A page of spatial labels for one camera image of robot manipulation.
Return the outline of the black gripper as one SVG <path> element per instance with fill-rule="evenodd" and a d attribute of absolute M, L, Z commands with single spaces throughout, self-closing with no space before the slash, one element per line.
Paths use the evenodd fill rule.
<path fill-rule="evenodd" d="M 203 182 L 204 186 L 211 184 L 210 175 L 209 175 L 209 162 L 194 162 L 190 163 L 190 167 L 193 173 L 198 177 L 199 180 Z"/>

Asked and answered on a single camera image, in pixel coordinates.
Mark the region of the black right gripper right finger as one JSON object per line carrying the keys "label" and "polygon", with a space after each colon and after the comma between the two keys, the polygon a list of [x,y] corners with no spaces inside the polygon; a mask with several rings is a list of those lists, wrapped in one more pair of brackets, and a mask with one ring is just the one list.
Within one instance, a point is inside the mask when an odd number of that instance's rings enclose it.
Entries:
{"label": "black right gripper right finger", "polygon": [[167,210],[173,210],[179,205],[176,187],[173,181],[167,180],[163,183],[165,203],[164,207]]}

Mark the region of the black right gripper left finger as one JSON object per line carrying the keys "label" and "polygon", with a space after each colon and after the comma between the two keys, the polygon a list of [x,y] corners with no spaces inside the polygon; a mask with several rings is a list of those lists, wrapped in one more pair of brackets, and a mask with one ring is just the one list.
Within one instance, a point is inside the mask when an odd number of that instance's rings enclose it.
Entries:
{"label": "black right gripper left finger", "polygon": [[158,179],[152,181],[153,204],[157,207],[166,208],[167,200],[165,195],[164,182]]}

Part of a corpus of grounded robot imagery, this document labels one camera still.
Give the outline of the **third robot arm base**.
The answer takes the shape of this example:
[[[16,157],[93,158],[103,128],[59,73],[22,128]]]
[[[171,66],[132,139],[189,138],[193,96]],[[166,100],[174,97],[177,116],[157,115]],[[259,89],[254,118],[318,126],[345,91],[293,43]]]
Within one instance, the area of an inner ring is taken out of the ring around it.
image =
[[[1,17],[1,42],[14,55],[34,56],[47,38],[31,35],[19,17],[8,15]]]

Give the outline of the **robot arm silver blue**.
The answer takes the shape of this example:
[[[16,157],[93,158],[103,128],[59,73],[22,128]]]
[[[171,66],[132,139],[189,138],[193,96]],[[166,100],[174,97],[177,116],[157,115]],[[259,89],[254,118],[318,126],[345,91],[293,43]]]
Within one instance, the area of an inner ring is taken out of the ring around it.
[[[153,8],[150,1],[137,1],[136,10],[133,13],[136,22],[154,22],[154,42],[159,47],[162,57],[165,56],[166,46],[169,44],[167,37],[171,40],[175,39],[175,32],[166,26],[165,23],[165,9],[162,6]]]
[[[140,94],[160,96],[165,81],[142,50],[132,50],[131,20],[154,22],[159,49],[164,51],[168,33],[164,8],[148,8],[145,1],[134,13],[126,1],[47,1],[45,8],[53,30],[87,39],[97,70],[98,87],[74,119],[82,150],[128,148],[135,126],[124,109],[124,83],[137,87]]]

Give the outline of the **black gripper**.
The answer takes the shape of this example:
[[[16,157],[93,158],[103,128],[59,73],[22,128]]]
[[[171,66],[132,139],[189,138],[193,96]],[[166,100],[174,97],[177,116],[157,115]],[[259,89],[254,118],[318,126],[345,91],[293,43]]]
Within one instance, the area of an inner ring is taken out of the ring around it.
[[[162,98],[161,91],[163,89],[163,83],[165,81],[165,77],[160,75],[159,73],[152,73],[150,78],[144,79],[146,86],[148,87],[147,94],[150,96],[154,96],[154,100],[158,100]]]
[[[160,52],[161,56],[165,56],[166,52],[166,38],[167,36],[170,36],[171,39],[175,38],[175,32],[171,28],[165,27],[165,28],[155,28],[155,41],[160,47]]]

□ □ □ □

WHAT THIS TASK INVOLVES: After locating the line holding "Mark the region of the black right gripper left" above, output exactly that line and every line after it through the line holding "Give the outline of the **robot". Include nothing else.

EXPECTED ANSWER:
Mark the region of the black right gripper left finger as one JSON object per line carrying the keys "label" and "polygon", with a space after each colon and after the comma between the two keys, the polygon a list of [x,y] corners with no spaces inside the polygon; a mask with several rings is a list of those lists, wrapped in one more pair of brackets, and a mask with one ring is just the one list.
Within one instance, a point is inside the mask when an odd number of that instance's rings enclose it.
Entries:
{"label": "black right gripper left finger", "polygon": [[158,179],[152,181],[153,204],[157,207],[166,208],[167,200],[165,195],[164,182]]}

Part of a corpus of grounded robot imagery, this document labels one camera still.
Give the outline of the **third robot arm base**.
The answer takes the shape of this example:
[[[16,157],[93,158],[103,128],[59,73],[22,128]]]
[[[171,66],[132,139],[189,138],[193,96]],[[166,100],[174,97],[177,116],[157,115]],[[259,89],[254,118],[318,126],[345,91],[293,43]]]
Within one instance, the area of an inner ring is taken out of the ring around it.
image =
[[[1,17],[1,42],[14,55],[34,56],[47,38],[31,35],[19,17],[8,15]]]

Give the outline of the **robot arm silver blue**.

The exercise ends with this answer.